Fin de L’habitant de l’infini

L'habitant de l'infini tome 30

L’habitant de l’infini, c’est une histoire de 20 ans. 20 ans d’âge, comme le bon whisky japonais. 20 ans, dit-on, comme le plus bel âge de la vie. On imaginait alors facilement le récit de Manji, transporté par une aventure d’une telle envergure épique, d’une telle beauté intemporelle et d’une telle force dramatique. Manji, ce rônin immortel, errant sur les routes du Japon pour expier ses crimes, perdurer encore longtemps, à la manière des chansons de geste, qui racontait par le passé les exploits légendaires, héroïques des rois et des chevaliers.
En Février 2013, malgré tout, la série la plus populaire d’Hiroaki Samura – publié depuis 1995 chez Casterman et depuis 1996 aux États-Unis chez Dark Horse – trouvait sa conclusion dans la publication du trentième tome chez l’éditeur japonais Kôdansha. Et le fidèle passionné de se rendre fatalement à l’évidence. Le décalage entre nos deux pays ne repoussant que temporairement la date fatidique, les lecteurs français apprenaient le 5 mars dernier la sortie de l’ultime volet d’un monument du manga.
Marqué à ses débuts – comme la plupart des artistes de sa génération – par l’œuvre de Katsuhiro Otomo (Akira), Hiroaki Samura est encore étudiant à l’école des Beaux-arts de Tama lorsqu’il soumet à Kôdansha les toutes premières pages de L’Habitant de l’infini, qui seront publiées dans le prestigieux mensuel Afternoon en août 1993. Célébré depuis ses débuts pour le raffinement de son dessin, Samura y excelle dans la reconstitution des tableaux de mœurs de la longue et tumultueuse époque Edo (1603-1867), mais également pour la description, incroyablement dynamique, des combats à l’arme blanche, qui culminent lors de fresques majestueuses à la poésie barbare. Élégance, sensibilité, violence inouïe et tourments d’une culture, d’une esthétique et de valeurs ambivalentes mais néanmoins fascinantes.

 
L’Habitant de l’infini est une série qui s’est illustrée avant tout par son style. Un style graphique, d’abord, qui a su marquer dans le temps tout un lectorat féru du genre Chambara. Dessiné exclusivement à l’encre de chine – sans aucun traitement numérique -, l’Habitant de l’infini a toujours possédé ce trait sombre et esquissé, reconnaissable entre tous. Avec un souci du détail rarement égalé – des corps, des visages, des expressions, des habillements et des décors – et un art du découpage scénique incomparable, le dessin de Samura ne lasse pas de nous surprendre encore. On se plaisait à contempler au début, en fin d’ouvrage et à chaque chapitre, un dessin unique, une composition, parfois teintée d’étrangeté qui n’avait rien à envier à la peinture ou à l’illustration, et qui savait se démarquer de la simple planche de manga produite en batterie.

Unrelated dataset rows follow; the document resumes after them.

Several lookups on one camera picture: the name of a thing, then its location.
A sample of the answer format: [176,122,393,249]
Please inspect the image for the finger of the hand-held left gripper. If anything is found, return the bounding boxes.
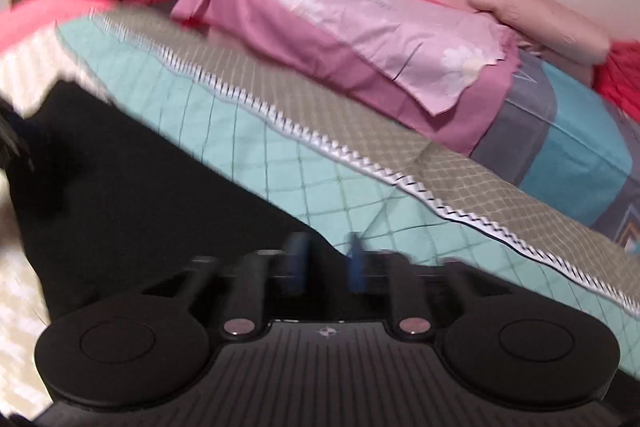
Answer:
[0,106,35,174]

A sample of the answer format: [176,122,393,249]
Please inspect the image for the black pants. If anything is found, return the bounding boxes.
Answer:
[0,79,351,333]

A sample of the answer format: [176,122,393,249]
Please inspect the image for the red knitted cloth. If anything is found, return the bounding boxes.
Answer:
[591,38,640,124]

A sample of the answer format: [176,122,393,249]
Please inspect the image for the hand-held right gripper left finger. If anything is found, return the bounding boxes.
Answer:
[142,232,311,340]

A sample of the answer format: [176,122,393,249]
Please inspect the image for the pink bed sheet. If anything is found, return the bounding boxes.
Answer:
[0,0,118,52]

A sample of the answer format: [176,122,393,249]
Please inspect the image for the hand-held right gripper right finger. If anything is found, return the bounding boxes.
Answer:
[346,232,516,340]

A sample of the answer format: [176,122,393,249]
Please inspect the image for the grey and teal pillow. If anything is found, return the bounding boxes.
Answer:
[470,49,640,253]

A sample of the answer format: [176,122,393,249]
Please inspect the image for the beige folded cushion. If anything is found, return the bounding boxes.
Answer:
[466,0,612,68]

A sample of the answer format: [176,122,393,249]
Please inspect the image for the teal and beige patterned quilt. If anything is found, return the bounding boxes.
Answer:
[0,4,640,418]

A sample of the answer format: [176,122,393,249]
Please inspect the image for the pink pillow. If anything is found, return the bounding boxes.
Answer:
[171,0,521,158]

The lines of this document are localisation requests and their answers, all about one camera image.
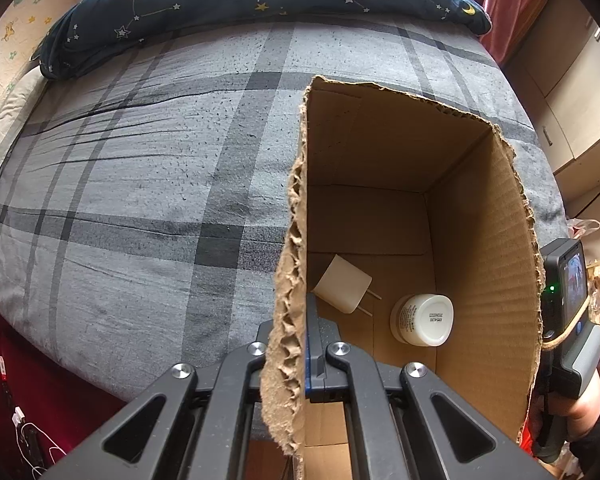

Enfin, l’un des plus grands effets de style de la série tenait à son langage. En mélangeant une dizaine de styles linguistiques différents, du genre soutenu au genre familier, du japonais ancien – parlé il y a trois siècles – aux dialectes typiques des punks japonais, Samura réalisait une synthèse poussée et incroyable entre deux pans fondamentaux de la culture japonaise : tradition et modernisme. Quoique si peu rendu dans sa version française – contrairement à son édition américaine – cet effet expliquait en partie le succès retentissant de la série. Singulière, intrigante, proche de la jeunesse actuelle, terriblement addictive, L’Habitant de l’infini était une série proprement magistrale.


Un chapitre se clôt en beauté sur le destin croisé de nos héros. La neige alentour, rougie par le sang des uns et des autres. On pourrait suivre encore longtemps les traces sur le chemin du samouraï légendaire – on le désirait. On attendrait à l’infini un nouveau cycle, une nouvelle route et de nouvelles aventures. Un voyage fait de rencontres, de personnages nébuleux, de figures attachantes et profondes, de confrontations motivées par la vengeance, par le passé, par la valse des alliances, par le goût de la mort où chaque victoire coûterait une partie de soi, de parenthèses enchantées, de tendresses fraternelles, de quelques respirations offertes à l’existence frénétique de l’habitant de l’infini.

Ici bas,
Vivre sept fois,
Mourir huit


Résumé : Samouraï sans maître errant sur les routes du Japon Médiéval, Manji est immortel. Afin d’expier les crimes commis lorsqu’il était au service d’un seigneur cruel, il porte en lui un mystérieux ver qui guérit ses plus terribles blessures ; il ne recouvrira sa mortalité qu’après avoir occis mille scélérats. Son chemin croise alors Lin, une jeune femme en quête de vengeance.